Report every line of the records that includes the word "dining".

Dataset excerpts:

________________________

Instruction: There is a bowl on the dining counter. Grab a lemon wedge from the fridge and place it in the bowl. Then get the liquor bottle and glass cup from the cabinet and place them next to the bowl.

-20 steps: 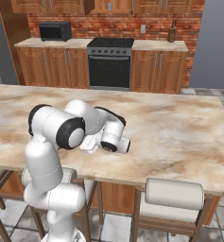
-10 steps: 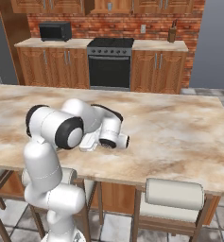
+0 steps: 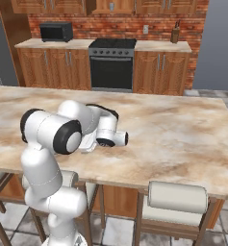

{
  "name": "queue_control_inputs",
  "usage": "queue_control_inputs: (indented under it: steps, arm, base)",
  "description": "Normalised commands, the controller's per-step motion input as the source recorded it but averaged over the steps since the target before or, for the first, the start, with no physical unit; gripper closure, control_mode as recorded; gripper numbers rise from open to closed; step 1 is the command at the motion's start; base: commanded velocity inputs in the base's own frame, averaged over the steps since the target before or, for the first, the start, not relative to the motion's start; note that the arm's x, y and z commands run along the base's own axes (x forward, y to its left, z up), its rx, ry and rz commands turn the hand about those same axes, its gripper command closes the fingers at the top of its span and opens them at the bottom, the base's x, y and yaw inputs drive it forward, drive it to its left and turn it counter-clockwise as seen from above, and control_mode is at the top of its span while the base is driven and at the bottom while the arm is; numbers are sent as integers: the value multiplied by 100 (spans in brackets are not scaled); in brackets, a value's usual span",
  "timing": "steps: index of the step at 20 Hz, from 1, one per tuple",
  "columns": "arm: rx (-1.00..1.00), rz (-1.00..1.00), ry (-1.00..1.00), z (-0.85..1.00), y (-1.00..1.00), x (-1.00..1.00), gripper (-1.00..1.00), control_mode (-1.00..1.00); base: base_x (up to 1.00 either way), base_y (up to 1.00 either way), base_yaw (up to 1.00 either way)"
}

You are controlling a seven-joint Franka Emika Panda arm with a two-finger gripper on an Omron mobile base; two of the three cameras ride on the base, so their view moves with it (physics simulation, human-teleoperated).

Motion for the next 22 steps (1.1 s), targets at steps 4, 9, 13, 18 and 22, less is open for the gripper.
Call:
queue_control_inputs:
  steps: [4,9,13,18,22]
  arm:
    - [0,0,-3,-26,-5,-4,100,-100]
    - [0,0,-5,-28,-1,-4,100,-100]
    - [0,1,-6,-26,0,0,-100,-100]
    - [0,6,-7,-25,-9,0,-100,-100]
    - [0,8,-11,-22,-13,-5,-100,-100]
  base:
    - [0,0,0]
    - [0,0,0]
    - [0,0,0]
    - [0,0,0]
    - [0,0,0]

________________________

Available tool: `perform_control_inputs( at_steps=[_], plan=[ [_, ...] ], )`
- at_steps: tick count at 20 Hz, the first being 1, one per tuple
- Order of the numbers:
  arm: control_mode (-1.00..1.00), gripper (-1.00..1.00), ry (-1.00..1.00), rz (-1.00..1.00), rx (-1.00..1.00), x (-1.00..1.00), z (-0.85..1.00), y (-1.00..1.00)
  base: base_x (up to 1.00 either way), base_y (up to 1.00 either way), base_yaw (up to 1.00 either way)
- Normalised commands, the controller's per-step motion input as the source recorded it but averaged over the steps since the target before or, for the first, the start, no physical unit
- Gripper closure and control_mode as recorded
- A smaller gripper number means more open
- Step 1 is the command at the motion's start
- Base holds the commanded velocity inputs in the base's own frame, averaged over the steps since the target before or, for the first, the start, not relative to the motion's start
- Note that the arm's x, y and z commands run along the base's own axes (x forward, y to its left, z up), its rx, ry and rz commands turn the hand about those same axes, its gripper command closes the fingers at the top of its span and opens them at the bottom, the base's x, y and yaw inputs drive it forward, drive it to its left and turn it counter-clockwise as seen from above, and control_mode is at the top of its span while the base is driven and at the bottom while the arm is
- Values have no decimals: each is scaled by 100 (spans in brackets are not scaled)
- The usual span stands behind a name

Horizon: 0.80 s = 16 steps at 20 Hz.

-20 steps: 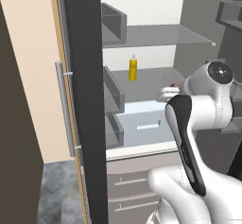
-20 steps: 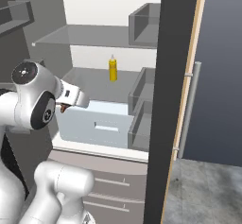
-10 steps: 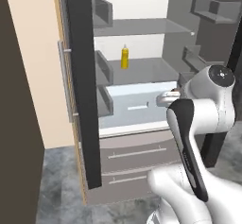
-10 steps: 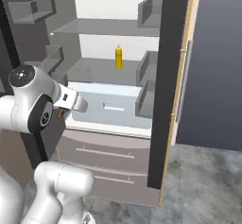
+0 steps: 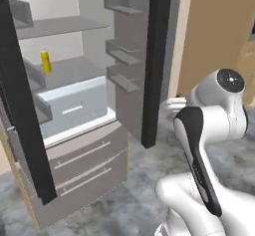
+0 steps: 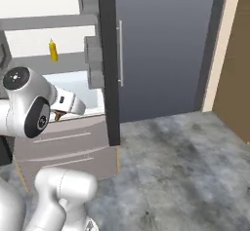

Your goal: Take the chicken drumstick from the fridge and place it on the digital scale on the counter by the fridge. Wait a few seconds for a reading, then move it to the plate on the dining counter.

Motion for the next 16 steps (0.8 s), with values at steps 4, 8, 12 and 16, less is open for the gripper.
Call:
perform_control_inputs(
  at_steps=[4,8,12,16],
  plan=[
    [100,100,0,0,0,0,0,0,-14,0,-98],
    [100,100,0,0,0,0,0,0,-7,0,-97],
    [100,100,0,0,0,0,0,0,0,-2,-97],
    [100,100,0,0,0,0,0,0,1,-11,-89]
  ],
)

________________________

## Completed task
Instruction: There is a bowl on the dining counter. Grab a lemon wedge from the fridge and place it in the bowl. Then get the liquor bottle and glass cup from the cabinet and place them next to the bowl.
Your goal: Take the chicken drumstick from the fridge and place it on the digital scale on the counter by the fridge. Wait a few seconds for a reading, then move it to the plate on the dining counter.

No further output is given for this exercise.